Les hangars réduits en cendres, qui s’inscrivaient dans le programme de Plovdiv « capitale européenne de la culture 2019 », ont amené Vejdi Rachidov, le ministre bulgare de la culture, à faire le déplacement. Il préconise une législation sévère et une intervention de l’Etat pour la sauvegarde des monuments historiques.
Mon avis personnel est que le bâtiment doit être restauré. Quand on acquiert un immeuble qui fait partie du patrimoine culturel, on doit savoir que la propriété entraîne des obligations.

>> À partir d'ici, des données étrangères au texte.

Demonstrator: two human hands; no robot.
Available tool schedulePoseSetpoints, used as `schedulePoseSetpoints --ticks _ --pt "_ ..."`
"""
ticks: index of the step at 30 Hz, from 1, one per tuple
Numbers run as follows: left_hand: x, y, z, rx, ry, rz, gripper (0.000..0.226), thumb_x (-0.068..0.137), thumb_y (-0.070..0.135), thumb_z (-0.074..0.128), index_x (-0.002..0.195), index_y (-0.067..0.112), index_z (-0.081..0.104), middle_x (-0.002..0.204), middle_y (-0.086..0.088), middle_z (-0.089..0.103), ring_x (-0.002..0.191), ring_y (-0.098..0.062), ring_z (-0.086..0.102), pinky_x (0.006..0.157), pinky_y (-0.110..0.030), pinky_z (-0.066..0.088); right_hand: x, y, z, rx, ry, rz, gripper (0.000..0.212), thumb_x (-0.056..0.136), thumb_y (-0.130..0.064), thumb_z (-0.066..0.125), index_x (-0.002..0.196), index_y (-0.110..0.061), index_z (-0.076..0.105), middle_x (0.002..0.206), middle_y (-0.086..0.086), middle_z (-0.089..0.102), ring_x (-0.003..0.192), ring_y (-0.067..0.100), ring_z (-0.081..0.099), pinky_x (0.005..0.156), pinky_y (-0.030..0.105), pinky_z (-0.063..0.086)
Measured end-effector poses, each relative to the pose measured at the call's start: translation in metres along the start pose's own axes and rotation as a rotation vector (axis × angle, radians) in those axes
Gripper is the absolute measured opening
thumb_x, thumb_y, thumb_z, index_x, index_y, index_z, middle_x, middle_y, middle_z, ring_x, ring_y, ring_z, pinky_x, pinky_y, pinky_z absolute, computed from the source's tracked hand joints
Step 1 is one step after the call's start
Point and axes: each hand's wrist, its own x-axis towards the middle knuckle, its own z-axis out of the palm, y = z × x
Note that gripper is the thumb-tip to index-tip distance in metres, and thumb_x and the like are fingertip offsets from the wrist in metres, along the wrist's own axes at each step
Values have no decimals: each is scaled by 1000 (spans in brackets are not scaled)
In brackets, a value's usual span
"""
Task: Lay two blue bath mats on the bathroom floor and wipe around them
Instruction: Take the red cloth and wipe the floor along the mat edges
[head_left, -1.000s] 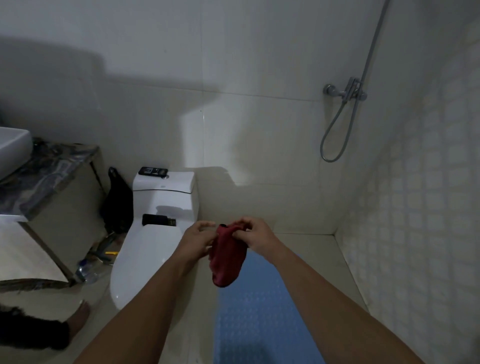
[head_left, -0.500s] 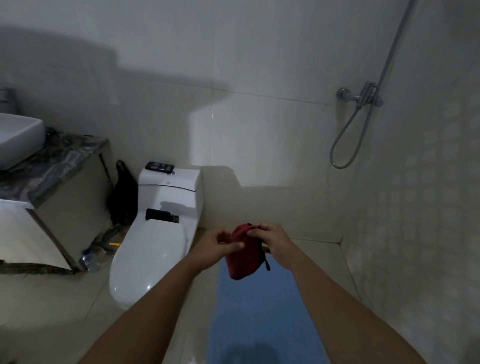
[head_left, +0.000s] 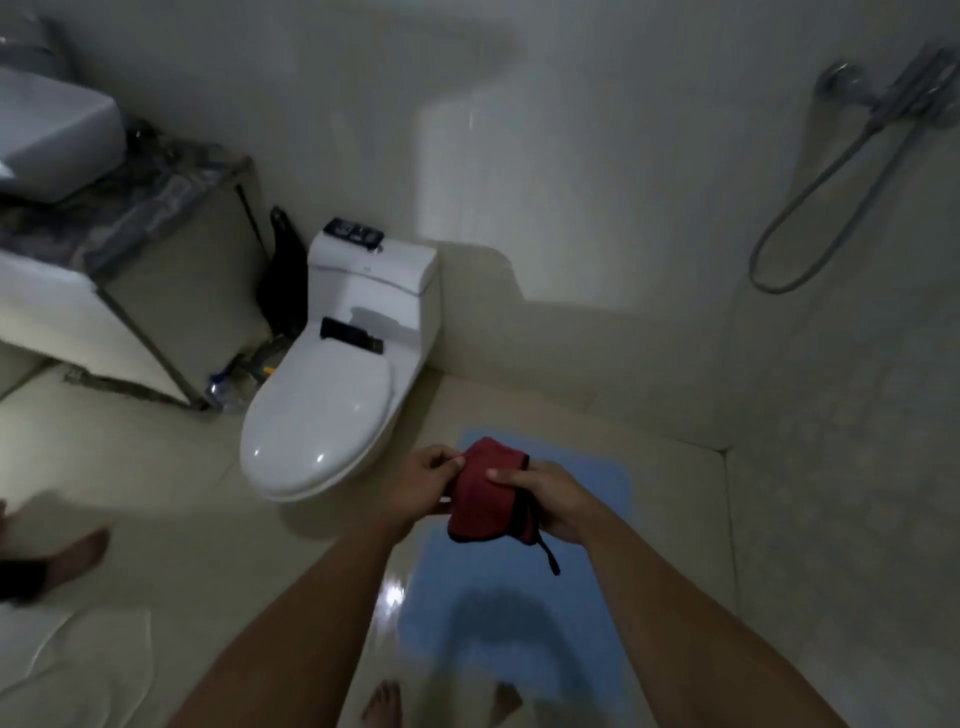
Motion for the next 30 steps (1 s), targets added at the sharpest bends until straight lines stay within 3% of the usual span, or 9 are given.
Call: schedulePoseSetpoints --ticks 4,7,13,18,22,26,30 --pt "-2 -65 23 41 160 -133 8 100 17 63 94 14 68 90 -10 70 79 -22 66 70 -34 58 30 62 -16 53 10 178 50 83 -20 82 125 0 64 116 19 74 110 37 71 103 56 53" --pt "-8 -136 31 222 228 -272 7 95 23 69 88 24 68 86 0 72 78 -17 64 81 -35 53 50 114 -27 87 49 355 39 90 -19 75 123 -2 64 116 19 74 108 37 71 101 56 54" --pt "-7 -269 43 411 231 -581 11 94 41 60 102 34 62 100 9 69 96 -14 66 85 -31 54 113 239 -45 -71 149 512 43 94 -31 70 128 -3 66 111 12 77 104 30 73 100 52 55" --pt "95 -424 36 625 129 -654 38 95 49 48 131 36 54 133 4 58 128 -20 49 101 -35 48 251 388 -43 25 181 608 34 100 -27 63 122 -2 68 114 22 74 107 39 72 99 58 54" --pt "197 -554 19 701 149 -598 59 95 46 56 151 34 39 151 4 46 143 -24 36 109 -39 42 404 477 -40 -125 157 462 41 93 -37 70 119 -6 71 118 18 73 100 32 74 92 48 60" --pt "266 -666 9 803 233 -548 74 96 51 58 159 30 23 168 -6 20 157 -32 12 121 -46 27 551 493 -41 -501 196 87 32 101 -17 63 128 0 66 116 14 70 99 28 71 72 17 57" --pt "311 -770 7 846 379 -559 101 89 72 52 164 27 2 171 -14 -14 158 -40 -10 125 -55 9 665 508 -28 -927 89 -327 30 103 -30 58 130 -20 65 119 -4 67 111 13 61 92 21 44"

Certains voudraient que l’on construise quelque chose de nouveau, Selon moi, tout doit et peut être restauré. En septembre, nous présenterons une modification de la loi, en vue d’imposer de lourdes amendes aux contrevenants. On ne doit pas pouvoir aussi facilement détruire et anéantir un patrimoine culturel. On peut investir dedans, mais cela ne signifie pas que les propriétaires soient libérés de leurs responsabilités.